The .spop file therefore gives us the lineages of the entire population back to the original ancestor. Since we are only interested in a single lineage, the next thing we do is run the FIND_LINEAGE command to pick out a single genotype, and discard everything else except for its lineage. In this case, we pick the genotype with the highest abundance (the most virtual CPUs associated with it) at the time of printing.

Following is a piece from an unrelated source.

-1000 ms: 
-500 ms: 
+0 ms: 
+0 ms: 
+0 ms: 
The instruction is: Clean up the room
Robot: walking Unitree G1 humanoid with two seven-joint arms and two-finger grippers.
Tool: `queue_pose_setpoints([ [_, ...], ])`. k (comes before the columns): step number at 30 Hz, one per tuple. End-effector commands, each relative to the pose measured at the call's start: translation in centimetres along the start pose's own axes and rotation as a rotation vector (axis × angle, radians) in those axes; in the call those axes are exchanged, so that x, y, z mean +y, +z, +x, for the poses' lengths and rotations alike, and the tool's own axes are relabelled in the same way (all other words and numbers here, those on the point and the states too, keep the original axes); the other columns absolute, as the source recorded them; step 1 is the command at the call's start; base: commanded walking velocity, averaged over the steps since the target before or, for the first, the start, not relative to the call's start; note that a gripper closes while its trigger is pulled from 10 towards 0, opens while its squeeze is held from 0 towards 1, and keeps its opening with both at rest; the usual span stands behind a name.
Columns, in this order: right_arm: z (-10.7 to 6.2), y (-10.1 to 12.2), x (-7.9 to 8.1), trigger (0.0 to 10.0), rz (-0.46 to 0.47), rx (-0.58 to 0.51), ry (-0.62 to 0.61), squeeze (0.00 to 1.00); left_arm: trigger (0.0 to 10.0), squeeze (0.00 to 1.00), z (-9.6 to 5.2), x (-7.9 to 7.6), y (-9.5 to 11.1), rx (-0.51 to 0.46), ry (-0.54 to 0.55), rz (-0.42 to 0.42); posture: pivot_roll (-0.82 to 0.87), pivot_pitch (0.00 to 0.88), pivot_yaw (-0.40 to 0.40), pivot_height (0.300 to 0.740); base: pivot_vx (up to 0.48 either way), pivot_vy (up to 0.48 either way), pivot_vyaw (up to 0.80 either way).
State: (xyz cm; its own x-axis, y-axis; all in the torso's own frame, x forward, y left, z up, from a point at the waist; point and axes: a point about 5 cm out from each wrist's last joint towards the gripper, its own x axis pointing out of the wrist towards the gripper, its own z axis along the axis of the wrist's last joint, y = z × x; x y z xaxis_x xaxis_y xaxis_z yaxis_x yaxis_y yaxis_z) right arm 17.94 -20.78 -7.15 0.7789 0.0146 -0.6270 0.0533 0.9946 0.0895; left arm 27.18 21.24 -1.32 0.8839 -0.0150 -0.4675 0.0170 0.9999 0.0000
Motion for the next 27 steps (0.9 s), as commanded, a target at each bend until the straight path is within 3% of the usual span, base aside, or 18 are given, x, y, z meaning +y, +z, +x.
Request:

As before, the RECALCULATE command gets us any additional information we may need about the genotypes, and then we print that information to a file using the DETAIL command. The filenames that we are using this time have the format lineage.$i.html, so they are all being written to the current directory with filenames that incorporate the run number right in them. Also, because the filename ends in the suffix '.html', Avida knows to print the file in a proper html format. Note that the specific values that we choose to print take advantage of the fact that we have a lineage (and hence measured things like the genetic distance to the parent) and are in html mode (and thus can print the sequence using colors to specify where exactly mutations occurred).